I like order. While I am no perfectionist, and I recognize that we live in a chaotic universe, I feel more at peace when t-shirts are folded and put away neatly and tasks are on lists.
Where there is no order, I enjoy imposing it. I see a mess, and my imagination starts selecting, categorizing, and straightening. When I am in a colleague’s unruly office, I must resist the temptation to say, “I could help you with this.” (What a time suck that would be.)
I like the revision part of writing as much as I like the generation part. The mental activity is not unlike cleaning out a closet. Creativity is not all right brain. Could anything ever get made without the desire to bring coherence to a wash of ideas, experience, sensations, stuff? The left brain brings shape to raw material and finds what my friend Jan calls the spine of a piece.
I often think about one creative activity when doing another: writing when gardening, for example. Recently, I organized the laundry corner of the basement, quickly made a rudimentary table, and thought about teaching while doing both. And I didn’t just think about teaching while my hands were busy; I thought about my wonderful junior high shop teacher, Richard Bayrouty, who died in December, and the benefits of real hands-on learning.

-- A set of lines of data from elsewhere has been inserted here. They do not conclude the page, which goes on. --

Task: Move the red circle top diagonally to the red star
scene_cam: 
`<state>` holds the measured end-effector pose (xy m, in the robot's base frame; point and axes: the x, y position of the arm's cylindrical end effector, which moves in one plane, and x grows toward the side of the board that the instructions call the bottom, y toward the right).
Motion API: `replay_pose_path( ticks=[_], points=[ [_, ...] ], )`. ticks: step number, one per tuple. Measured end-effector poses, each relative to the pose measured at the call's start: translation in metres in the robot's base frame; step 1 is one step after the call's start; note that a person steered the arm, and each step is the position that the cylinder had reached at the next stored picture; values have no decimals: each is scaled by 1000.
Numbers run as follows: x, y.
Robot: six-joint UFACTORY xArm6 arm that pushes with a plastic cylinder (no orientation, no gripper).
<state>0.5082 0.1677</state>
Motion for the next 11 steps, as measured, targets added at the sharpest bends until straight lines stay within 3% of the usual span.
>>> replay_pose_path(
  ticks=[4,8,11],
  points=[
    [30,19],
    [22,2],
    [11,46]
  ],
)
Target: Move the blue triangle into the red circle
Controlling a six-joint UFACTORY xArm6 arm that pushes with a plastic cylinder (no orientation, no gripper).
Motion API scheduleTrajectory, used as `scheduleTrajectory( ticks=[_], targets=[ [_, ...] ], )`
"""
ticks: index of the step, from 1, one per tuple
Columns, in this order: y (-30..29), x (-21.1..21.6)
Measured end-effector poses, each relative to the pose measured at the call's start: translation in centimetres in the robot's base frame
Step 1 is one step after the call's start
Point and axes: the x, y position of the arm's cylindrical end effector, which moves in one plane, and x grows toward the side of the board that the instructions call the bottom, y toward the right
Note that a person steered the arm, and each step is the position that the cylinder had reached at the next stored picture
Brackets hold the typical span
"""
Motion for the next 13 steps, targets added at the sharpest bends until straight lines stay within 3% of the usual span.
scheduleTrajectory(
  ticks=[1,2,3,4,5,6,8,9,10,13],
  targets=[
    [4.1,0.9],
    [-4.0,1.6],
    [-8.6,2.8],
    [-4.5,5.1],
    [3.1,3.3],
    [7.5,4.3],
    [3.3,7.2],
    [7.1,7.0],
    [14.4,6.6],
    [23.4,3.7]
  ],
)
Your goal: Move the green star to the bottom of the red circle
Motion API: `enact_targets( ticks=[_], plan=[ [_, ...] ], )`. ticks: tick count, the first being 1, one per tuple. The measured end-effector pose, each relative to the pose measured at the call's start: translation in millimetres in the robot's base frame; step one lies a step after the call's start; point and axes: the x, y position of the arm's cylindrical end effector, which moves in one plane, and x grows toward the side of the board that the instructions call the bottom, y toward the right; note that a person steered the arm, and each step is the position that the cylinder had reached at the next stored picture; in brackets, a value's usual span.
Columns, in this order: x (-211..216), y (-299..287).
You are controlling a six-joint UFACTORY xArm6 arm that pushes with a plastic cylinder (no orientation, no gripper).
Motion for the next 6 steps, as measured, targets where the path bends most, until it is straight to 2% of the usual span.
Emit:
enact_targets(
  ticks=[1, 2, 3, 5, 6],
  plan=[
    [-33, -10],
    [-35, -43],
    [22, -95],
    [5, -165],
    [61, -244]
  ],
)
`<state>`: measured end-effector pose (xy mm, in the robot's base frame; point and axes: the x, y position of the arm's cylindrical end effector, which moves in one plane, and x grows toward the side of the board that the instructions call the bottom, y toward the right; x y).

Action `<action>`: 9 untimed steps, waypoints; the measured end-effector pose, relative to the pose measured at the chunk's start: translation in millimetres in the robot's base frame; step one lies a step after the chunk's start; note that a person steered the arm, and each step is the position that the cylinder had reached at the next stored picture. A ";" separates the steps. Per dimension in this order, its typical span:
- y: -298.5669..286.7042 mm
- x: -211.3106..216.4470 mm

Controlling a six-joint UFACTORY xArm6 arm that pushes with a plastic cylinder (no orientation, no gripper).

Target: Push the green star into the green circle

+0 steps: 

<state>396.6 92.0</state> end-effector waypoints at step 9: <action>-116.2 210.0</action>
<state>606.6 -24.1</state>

In 1977, when I entered 7th grade, there was a policy shift in my hometown’s school system that girls could take industrial arts, or “shop,” as an elective. If I remember correctly, before 1977 all girls took home economics (cooking, sewing, laundry) and all boys took shop. That year, the policy loosened, and suddenly there was cross-registration. Boys who wanted to make and eat cookies took “home ec” with Ms. T. Girls who knew how to sew, cook, wash, and iron, as I did, took shop. My friend Lynn-Marie, who recently wrote to me that she never “caught on to home ec” and “never really liked to cook,” and I were the only two girls that year in Mr. Bayrouty’s class.